Madagascar is an interesting case study because it presents us with a challenge. The evidence points to it being a momentous failure. This is undeniable when initially encountered. Twenty five deaths in as many years average out to a death each year. Some never even set foot on the island. The benefit of years of hindsight seems not to help its cause much either. However the madness of it all, compels one to dig deeper. The Madagascar experience helps us understand the essence of vocation. Madagascar is not about statistics, it is about witness. It is a timeless example, able to be accessed by all Vincentians till the end of time, of the demands and cost of a sincere answer to the call of Jesus, in the context of a consecrated life. Madagascar is significant because centuries later, those wanting to follow Vincent can read and understand what Vincent wanted us to be. In Madagascar we continually discern two calls. The call to the priesthood and the call to a Vincentian understanding of Priesthood. The values latent in the Madagascar experience are also of benefit to all confrères during various stages of their vocation. Experiences such as failure, loss, alienation and doubt are all significant points in consecrated life. Madagascar reassures of the Christian contradiction, that at many points in our life, success can, at times, come disguised as failure.

Vincent could have given into pressure from within the Congregation and withdrawn from the mission. However, he chose to stick with what he truly believed was God’s will, even amidst what might have been serious self doubt. Human existence, whether on an individual or global level, depends on decisions that are made on a personal, community or institutional level. Decisions set a precedent and reaffirm a tradition. Consequently, the factors that affect and that are affected by these decisions, are too overwhelming for the human beings to adequately consider alone. Vincent’s great humility and spirituality to hear and do the will of God, compensates for these human limitations. In those years of knowing and not knowing he would have at times questioned his own motivations as well as making concerted efforts to understanding God’s rationale. God’s truth does not primarily seek to correlate with the prevailing human thought position. The more difficult part of God’s job is not so much doing the right thing or discerning what the right thing to do is, but convincing his children of its validity of the Divine intention.

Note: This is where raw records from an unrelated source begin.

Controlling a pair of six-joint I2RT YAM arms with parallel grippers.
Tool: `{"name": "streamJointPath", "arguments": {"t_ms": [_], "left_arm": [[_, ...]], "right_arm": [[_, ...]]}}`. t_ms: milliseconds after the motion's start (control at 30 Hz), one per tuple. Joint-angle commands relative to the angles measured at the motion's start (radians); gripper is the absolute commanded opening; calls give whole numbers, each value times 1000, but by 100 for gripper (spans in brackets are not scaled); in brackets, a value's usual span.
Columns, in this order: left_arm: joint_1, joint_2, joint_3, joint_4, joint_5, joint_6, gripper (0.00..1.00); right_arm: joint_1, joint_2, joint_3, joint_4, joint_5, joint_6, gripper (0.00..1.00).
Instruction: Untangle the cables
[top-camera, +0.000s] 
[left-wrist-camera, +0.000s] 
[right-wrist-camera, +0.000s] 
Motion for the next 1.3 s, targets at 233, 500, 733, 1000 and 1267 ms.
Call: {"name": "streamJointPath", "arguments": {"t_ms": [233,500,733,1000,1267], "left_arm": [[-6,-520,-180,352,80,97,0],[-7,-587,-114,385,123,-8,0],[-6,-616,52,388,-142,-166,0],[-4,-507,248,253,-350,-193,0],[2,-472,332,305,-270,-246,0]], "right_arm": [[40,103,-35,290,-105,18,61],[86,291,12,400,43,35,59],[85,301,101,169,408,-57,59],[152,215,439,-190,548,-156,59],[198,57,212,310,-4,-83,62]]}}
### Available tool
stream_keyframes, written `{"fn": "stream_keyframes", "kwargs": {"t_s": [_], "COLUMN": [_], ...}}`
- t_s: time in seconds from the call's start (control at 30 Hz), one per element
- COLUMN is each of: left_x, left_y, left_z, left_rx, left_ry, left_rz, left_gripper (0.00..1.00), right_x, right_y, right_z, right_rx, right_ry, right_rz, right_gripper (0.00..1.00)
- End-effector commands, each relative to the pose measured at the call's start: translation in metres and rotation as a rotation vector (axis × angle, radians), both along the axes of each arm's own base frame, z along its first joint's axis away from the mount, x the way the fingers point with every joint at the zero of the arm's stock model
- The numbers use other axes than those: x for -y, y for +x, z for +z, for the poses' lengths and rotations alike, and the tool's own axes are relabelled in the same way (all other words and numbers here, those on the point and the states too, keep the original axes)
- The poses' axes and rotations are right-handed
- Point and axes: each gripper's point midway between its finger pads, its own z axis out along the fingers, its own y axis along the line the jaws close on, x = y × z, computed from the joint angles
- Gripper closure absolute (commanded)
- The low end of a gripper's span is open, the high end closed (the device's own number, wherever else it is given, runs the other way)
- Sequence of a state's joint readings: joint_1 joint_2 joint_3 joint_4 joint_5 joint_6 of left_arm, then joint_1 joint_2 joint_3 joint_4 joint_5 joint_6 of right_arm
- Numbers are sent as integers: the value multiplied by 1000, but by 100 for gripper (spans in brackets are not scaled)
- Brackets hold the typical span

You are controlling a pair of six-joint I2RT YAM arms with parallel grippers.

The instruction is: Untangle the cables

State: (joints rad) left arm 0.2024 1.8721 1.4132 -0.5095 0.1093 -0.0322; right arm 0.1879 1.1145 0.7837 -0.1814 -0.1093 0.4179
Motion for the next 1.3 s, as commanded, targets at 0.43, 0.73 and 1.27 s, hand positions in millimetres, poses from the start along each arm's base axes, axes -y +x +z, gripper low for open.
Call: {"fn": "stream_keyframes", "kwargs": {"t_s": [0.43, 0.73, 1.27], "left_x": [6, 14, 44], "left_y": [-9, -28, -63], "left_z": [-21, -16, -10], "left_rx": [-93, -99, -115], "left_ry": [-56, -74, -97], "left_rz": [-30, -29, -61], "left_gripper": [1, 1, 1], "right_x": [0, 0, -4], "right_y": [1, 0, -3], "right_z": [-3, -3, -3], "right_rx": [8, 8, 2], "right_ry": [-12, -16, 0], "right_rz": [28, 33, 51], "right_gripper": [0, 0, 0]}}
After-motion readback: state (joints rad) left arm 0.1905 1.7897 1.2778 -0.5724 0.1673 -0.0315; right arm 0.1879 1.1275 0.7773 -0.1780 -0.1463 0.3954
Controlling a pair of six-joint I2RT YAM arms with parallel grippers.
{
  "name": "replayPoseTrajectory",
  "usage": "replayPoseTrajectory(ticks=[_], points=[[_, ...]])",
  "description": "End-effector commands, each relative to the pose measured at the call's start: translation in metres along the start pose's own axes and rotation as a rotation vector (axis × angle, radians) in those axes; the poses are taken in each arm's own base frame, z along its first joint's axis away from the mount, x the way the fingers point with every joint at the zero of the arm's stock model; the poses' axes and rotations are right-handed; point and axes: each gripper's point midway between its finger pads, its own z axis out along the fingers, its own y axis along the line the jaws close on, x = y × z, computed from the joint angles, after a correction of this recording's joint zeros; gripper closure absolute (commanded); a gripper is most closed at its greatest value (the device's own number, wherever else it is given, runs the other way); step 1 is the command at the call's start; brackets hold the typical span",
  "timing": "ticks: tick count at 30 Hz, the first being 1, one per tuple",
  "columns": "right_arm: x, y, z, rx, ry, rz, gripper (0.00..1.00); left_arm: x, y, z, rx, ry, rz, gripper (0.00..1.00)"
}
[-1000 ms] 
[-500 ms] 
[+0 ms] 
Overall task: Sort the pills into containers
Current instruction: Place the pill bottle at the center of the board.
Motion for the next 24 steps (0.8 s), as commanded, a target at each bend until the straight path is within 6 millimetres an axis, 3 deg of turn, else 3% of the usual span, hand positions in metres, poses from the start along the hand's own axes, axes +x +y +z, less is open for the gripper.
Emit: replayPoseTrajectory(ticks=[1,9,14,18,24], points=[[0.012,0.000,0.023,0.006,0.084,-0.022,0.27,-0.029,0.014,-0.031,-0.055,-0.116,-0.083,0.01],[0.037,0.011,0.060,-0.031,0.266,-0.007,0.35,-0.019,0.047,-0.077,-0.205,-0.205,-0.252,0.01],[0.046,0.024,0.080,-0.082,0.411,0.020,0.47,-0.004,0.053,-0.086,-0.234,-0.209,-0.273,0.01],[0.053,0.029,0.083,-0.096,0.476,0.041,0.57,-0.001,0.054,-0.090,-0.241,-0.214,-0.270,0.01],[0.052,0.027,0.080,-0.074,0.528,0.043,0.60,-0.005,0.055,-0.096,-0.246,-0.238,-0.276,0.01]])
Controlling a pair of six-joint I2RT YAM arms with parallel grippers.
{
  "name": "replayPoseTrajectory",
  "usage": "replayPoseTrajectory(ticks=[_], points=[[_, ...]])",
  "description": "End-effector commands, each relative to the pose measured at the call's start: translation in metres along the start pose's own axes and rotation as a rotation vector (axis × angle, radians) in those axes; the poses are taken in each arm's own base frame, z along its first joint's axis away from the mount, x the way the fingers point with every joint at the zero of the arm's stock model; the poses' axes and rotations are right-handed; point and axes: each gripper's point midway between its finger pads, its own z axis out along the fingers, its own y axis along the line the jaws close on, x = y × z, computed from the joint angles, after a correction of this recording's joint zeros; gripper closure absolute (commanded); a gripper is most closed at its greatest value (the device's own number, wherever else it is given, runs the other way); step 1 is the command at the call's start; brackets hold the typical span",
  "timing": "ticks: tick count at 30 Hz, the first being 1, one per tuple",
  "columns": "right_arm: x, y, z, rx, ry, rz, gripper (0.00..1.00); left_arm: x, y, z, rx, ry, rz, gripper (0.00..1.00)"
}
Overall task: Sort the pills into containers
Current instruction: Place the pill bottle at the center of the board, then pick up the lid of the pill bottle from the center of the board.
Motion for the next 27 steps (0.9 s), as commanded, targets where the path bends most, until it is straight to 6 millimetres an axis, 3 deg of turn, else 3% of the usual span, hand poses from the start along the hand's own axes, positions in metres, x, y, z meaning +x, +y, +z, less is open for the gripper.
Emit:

The collaborative nature of God’s engagement with his creation therefore requires a human effort to ponder the ways of God. The Madagascar event is a prime example of this occurring in in the Vincentian tradition. It is a prime example because it illustrates the fruits of and problems with good decision making. We see the tremendous example sent down through the ages along with the deep polarisation that can occurs as a result. It is a situation faced in the Congregation day after day in every community around the world. The easy answer to the problem is that things would be a lot easier if all were of the same mind and spirit. The difficult part however has always been that each individuals’ mind and will is not forced but is given the choice to make itself receptive to the will of God.